-- Supplied material --
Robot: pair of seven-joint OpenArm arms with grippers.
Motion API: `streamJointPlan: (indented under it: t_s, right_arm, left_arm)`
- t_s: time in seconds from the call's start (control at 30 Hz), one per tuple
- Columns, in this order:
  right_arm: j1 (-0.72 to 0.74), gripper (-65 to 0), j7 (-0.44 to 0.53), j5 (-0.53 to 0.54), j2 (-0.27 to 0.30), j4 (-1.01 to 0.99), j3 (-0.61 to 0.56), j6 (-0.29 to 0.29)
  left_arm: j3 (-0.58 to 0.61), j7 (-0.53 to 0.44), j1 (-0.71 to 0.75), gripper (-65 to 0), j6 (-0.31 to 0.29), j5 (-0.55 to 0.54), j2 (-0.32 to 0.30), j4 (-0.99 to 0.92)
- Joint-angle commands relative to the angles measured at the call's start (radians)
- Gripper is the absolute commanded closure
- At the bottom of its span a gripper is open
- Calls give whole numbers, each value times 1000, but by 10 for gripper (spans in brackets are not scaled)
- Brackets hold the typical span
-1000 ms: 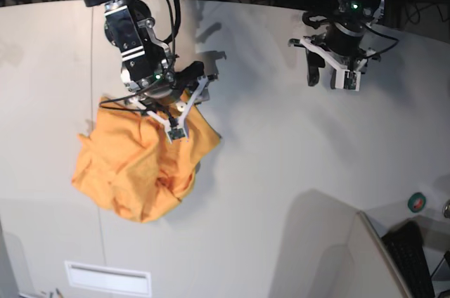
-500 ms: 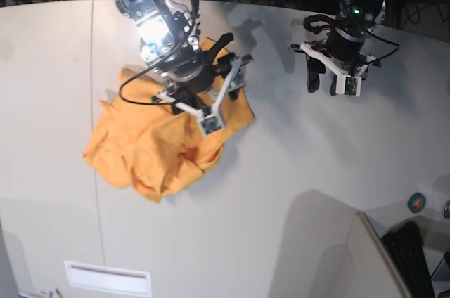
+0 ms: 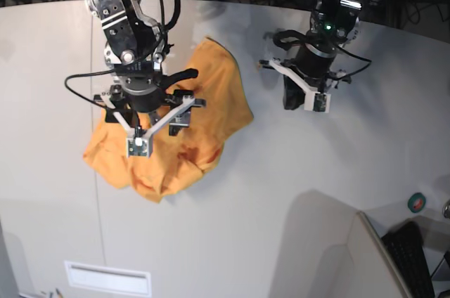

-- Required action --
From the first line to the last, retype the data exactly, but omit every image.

-- Output below --
Robot: pair of seven-joint OpenArm arms with grippers.
Motion API: `streamJointPlan: (indented under it: t_s, right_arm, left_arm)`
- t_s: time in seconds from the call's start (control at 30 Hz), one per tuple
- Columns, in this order:
  right_arm: j1 (-0.72 to 0.74), gripper (-65 to 0), j7 (-0.44 to 0.53), j5 (-0.53 to 0.54), j2 (-0.27 to 0.30), j4 (-1.01 to 0.99), j3 (-0.61 to 0.56), j6 (-0.29 to 0.29)
  left_arm: j3 (-0.58 to 0.61), j7 (-0.53 to 0.44), j1 (-0.71 to 0.75), gripper (-65 to 0), j6 (-0.31 to 0.29), j5 (-0.55 to 0.54), j2 (-0.32 to 0.30), j4 (-0.99 to 0.92)
- Joint-angle commands relative to the angles measured at the call's start (radians)
- Gripper is the absolute commanded closure
- At the bottom of its span a gripper is open
- Calls give whole numbers, each value times 1000, but by 10 for gripper (spans in brackets are not scaled)
- Brackets hold the typical span
-1000 ms: 
-500 ms: 
+0 ms: 

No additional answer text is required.